The Giant Acquisition Machine called Oracle is at it again. This time they spend another handsome $1B to acquire ATG Technology Group, a leading provider of eCommerce Software.
Oracle announced today that it has agreed to acquire Art Technology Group, Inc. (NASDAQ: ARTG), a leading provider of eCommerce software and related on demand commerce optimization applications, through a cash merger for $6.00 per share, or approximately $1.0 billion. ATG’s solutions enable enterprises to provide a cohesive online customer experience with sophisticated merchandising, marketing, content personalization, automated recommendations, and live-help services.
ATG’s eCommerce software platform is the industry’s top-ranked, cross-channel commerce solution and is highly complementary to Oracle’s CRM, ERP, Retail, and Supply Chain applications, as well as its portfolio of middleware and business intelligence technologies. ATG also offers on demand commerce optimization applications that provide companies with an online presence, the ability to improve customer satisfaction through immediate service response and automated recommendations.

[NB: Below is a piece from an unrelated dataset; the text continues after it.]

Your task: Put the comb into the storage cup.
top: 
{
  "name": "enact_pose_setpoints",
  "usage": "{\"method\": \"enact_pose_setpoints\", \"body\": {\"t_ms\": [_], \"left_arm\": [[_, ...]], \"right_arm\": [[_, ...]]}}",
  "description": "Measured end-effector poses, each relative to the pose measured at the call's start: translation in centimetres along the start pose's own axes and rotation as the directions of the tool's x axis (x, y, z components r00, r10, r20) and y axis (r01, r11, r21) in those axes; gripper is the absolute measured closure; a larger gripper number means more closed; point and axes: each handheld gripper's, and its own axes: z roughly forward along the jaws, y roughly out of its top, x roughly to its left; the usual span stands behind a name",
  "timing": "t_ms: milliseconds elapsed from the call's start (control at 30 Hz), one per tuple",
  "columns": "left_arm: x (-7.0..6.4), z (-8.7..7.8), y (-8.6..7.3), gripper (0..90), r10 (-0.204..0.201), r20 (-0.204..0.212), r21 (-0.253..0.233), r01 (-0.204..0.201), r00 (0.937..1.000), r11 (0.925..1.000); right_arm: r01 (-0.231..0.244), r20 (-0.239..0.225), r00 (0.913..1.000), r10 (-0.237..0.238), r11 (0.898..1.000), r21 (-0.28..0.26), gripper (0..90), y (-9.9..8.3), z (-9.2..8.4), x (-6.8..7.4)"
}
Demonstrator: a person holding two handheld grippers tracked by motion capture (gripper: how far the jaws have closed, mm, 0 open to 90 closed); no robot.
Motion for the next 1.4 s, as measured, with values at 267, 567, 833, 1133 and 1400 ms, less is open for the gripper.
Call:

Together Oracle and ATG expect to help businesses grow revenue, strengthen customer loyalty, improve brand value, achieve better operating results, and increase business agility across online and traditional commerce environments.
Not only are the solution sets are very complimentary, but it also allows each to address gaps in their solution portfolio. Oracle has had a significant hole in terms of eCommerce capability needed by their ERP, CRM, and supply chain clients. ATG has lacked enterprise order management and CRM capabilities required by their more sophisticated clients. Together these offerings will make a compelling pairing, though productization and packaging of the offering may remain a challenge for the near future.
Some additional thoughts:
· Commerce is converging and client needs will span channels and capability. The trend of “dropping the e from eCommerce” is something we have been talking about for some time, as eCommerce solutions are leveraged not only on the web but also in the call center, to drive mobile commerce, and increasingly in the store or branch. This is now becoming something our clients at Forrester are looking for in their next generation of commerce solutions. For Oracle this trend was beginning to present a threat as they lacked a capable B2C oriented eCommerce platform. For ATG this represents a response to the moves IBM and GSI have made to develop cross-channel enterprise commerce solutions.
· Don't worry ATG will get buried in a bone yard. I expect ATG’s products to gain additional wind at their back while also focusing on thier core differentiators of merchandising tools, commerce content capability, and driving relevance at the customer touch-points. Oracles acquisition can also clarify the answers to ATG's questions related to order management and supply chain requirements.
· There is a significant overlap in customers but integration of the product will remain tricky and possibly slow. Merging the products, sales forces, roadmaps of large organizations is difficult. Many, many books have been written trying to help people get this right. For Oracle there are existing commerce solutions in iStore and Siebel which need to be rationalized with ATG’s products. Oracle has had an IT orientation, selling into the technology teams and seeking to drive value to the CIO. ATG has had a largely business orientation seeking to drive the goals and objectives of the channel leaders and CMO, which has also led them to introduce on-demand hosted offerings. Determining how to combine and sell these products and normalize the cultural approaches may be very challenging.